▶ **EXERCISE INSTRUCTIONS**
How many of the lines in the data contain "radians"? Give only the number.

▶ **DATA EXTRACT**
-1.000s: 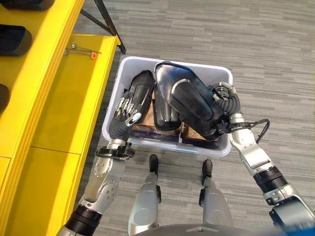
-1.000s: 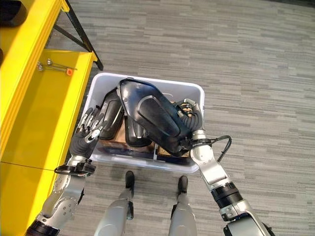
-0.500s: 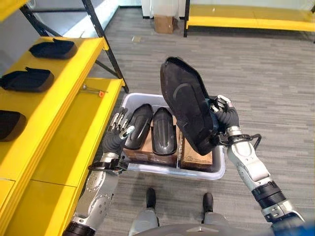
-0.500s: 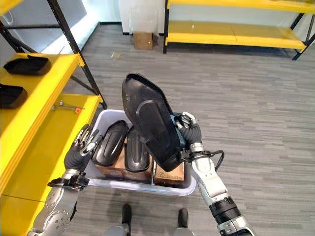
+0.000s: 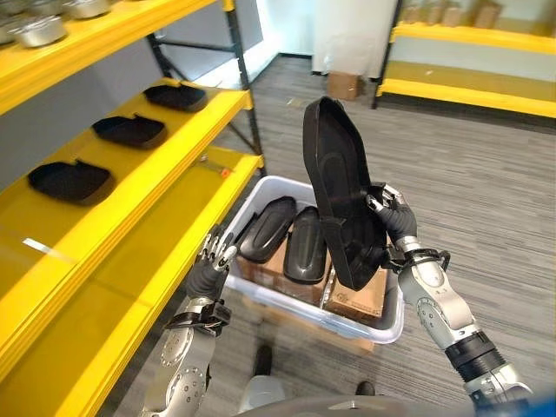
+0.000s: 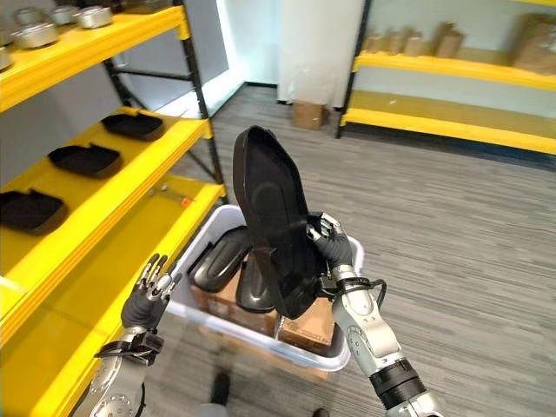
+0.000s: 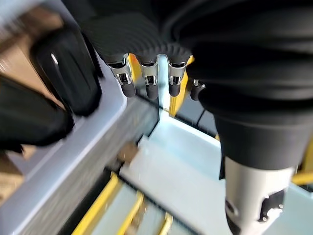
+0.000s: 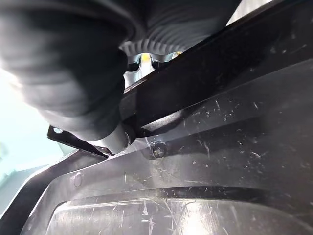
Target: Move parts from the plastic box to the shelf.
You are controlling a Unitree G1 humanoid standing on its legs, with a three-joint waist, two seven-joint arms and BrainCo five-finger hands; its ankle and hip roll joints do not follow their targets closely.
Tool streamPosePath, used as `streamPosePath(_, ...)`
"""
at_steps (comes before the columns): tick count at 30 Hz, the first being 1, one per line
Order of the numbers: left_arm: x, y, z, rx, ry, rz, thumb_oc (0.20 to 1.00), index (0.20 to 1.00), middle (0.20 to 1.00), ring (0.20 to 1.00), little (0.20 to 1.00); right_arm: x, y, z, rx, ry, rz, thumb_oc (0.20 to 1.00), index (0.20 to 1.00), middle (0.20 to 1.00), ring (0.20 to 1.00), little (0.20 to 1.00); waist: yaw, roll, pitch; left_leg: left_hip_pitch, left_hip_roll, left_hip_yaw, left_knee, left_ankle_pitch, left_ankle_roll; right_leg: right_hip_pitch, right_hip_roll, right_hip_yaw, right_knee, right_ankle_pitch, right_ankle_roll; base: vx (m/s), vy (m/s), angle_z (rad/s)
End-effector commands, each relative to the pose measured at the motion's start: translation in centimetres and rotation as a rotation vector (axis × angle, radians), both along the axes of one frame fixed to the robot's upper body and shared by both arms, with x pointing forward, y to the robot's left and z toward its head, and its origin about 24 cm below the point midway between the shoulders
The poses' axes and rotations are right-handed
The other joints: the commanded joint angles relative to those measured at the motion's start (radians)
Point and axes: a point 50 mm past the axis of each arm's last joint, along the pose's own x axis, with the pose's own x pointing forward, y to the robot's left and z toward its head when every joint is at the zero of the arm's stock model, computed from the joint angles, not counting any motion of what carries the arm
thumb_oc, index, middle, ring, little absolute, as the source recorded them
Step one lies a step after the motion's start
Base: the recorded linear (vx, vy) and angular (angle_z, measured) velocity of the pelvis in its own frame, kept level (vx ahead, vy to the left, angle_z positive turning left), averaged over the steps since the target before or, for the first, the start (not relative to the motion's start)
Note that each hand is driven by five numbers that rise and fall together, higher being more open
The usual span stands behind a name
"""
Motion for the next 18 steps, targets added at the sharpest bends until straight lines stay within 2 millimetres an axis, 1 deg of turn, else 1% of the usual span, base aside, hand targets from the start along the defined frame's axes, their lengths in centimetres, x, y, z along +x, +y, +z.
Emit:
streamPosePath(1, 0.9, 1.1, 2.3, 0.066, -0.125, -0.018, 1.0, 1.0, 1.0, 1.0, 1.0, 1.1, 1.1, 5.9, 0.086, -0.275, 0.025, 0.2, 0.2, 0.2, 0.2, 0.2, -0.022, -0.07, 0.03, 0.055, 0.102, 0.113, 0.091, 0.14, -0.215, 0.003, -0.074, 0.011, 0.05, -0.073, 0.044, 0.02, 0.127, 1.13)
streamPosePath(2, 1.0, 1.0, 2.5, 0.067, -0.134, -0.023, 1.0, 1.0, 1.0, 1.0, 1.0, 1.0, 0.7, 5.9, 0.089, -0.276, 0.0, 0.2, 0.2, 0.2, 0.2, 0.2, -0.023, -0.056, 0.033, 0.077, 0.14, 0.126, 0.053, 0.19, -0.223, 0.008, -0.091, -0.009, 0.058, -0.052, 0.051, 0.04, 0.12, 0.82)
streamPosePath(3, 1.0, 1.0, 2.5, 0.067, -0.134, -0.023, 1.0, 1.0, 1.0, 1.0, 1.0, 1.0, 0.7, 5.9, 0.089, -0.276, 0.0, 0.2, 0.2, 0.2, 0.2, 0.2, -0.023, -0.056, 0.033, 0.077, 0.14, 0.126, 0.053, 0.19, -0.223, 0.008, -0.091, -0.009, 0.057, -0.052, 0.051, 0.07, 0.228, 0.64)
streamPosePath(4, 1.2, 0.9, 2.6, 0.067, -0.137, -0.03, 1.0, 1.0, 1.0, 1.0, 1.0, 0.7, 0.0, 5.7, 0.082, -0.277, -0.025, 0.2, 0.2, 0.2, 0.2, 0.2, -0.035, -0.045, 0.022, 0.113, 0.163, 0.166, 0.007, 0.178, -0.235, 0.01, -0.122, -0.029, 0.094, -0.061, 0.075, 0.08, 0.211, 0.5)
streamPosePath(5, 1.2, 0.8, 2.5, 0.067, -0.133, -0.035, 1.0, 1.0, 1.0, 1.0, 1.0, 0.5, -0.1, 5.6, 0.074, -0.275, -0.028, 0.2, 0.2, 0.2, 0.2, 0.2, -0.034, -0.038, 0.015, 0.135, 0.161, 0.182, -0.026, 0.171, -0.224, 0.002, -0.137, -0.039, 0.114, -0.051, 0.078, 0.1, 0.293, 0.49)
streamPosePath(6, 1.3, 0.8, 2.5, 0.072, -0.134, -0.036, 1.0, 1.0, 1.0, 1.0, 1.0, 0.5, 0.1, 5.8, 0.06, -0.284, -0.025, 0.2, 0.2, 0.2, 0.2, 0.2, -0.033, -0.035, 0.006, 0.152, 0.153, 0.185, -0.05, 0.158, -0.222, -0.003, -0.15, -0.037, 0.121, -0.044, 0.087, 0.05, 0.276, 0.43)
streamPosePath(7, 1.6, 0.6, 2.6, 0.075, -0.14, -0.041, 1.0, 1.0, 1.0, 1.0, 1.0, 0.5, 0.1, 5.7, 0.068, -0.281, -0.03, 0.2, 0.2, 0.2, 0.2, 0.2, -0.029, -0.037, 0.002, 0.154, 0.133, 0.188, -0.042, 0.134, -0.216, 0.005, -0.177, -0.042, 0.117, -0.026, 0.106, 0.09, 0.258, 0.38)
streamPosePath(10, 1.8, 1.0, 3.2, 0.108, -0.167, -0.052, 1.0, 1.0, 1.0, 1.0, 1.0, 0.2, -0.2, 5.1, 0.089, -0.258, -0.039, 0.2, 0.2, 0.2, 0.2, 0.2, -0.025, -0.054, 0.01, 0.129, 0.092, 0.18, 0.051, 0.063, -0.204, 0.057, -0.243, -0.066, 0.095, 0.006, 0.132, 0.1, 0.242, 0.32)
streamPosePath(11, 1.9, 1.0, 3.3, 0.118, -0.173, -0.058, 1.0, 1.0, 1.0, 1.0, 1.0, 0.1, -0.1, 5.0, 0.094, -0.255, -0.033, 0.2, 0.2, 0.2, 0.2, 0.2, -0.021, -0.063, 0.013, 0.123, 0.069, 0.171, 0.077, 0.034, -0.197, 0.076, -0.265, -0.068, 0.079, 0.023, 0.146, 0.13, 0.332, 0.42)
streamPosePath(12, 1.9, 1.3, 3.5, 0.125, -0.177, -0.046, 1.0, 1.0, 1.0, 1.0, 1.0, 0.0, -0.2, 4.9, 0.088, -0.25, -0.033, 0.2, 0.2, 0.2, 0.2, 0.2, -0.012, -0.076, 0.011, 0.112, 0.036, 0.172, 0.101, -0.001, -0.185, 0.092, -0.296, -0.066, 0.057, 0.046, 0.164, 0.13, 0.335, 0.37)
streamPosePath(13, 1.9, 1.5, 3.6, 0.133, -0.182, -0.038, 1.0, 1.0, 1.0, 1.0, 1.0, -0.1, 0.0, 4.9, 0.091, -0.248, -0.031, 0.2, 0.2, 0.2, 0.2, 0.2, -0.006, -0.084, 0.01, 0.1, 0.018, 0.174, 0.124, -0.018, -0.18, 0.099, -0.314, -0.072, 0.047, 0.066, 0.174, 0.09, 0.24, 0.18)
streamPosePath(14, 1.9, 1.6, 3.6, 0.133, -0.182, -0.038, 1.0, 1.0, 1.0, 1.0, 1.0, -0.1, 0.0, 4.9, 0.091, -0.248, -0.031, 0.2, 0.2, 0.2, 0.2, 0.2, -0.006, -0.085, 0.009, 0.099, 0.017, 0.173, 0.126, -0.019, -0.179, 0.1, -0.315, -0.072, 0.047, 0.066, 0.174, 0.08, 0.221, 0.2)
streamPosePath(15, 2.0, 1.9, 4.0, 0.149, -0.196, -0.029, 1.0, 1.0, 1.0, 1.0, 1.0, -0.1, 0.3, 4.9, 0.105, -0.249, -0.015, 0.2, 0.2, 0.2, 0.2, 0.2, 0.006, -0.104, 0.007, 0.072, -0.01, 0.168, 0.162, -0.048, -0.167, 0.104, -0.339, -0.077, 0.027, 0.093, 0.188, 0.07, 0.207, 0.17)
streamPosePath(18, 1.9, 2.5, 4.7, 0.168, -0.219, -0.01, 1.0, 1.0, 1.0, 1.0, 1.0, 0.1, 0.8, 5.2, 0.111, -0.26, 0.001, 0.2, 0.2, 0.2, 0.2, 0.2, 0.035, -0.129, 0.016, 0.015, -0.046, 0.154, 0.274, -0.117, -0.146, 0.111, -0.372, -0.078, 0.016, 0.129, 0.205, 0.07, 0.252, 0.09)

▶ **OUTPUT**
2